Research team receives NSF award to develop ‘smart’ synthetic cell systems
An interdisciplinary research team led by MolES faculty member James Carothers, Dan Evans Career Development Associate Professor of Chemical Engineering, received a new $1 million research grant from the National Science Foundation (NSF) to investigate whether cells can learn.
This project emerged from an NSF Ideas Lab on “Building Synthetic Cells,” an intensive workshop designed to spur innovative and original solutions to grand challenges by bringing together researchers with diverse scientific backgrounds.
Carothers, a synthetic biologist, teamed up with collaborators who have expertise in chemistry, bioethics, and computer science to develop a synthetic cell system capable of associative learning, in which a response becomes paired with a particular stimulus.
The most famous example of associative learning comes from Ivan Pavlov’s experiments in which dogs were conditioned to drool—a response previously associated with food—upon hearing the sound of a bell. By pairing food with the sound of a bell, Pavlov caused a previously neutral stimulus (bell) to elicit a response similar to the one elicited by the biologically potent stimulus (food).
The team will explore whether cells, or cell-like systems, are capable of engaging in this type of learning paradigm. They aim to develop a synthetic cell that learns to respond (express Green Fluorescent Protein) to a light pulse signal (bell) by associating it with the addition of molecules (food) detected by olfactory receptors.

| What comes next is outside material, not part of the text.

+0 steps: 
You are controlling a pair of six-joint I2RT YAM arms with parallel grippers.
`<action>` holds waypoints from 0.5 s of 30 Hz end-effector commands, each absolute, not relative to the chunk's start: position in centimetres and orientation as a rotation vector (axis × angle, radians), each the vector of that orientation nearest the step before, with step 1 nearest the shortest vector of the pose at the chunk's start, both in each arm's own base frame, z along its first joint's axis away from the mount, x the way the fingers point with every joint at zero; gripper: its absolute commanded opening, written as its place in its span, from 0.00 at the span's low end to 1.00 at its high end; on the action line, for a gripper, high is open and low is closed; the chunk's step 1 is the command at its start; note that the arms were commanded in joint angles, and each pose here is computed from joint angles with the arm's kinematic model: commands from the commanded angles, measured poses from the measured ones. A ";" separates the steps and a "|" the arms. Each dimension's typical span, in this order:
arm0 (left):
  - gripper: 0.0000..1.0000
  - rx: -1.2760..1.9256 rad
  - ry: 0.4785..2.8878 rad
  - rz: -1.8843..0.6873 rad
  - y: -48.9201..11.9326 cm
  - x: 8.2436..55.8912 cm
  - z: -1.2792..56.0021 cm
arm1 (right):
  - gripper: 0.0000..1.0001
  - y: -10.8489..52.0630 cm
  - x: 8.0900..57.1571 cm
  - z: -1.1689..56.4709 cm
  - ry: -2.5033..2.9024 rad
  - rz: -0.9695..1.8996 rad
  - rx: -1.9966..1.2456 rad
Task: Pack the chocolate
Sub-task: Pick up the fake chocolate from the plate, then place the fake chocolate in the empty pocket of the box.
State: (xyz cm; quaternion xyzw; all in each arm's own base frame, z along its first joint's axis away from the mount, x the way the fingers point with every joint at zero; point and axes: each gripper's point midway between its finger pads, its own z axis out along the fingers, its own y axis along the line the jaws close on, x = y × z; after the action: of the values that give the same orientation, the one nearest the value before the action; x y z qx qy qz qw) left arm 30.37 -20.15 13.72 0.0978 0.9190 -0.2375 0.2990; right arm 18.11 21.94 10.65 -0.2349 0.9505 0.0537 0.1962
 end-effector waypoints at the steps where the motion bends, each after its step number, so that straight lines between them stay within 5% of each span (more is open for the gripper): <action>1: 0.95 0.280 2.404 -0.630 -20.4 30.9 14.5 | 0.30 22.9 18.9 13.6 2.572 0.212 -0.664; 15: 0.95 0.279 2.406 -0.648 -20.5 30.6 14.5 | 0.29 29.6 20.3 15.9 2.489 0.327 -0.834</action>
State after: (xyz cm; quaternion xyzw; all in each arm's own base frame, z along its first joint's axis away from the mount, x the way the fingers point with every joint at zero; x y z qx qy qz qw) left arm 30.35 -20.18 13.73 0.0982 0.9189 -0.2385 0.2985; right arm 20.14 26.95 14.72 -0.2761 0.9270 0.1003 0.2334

Ultimately, researchers hope to show that genetically encoded information-processing systems can carry out learning tasks, and use this as a basis to generate a reusable library of learning circuit motifs.
This research grant is part of the NSF’s initial $36 million investment to uncover the rules governing life on earth, including how cells assemble and function, in order to be able to predict how an organism will look and behave. The ability to manufacture synthetic cells constructed from biological or artificial materials to mimic functions of natural, living cells, could potentially impact the production of biofuels, non-silicon-based computer chips, and pharmaceuticals among other unforeseen applications.
This work is being done in collaboration with Pamela Peralta-Yahya at Georgia Institute of Technology, Matthew Lakin at the University of New Mexico, Emma Frow at Arizona State University and Irene Chen at the University of California, Santa Barbara.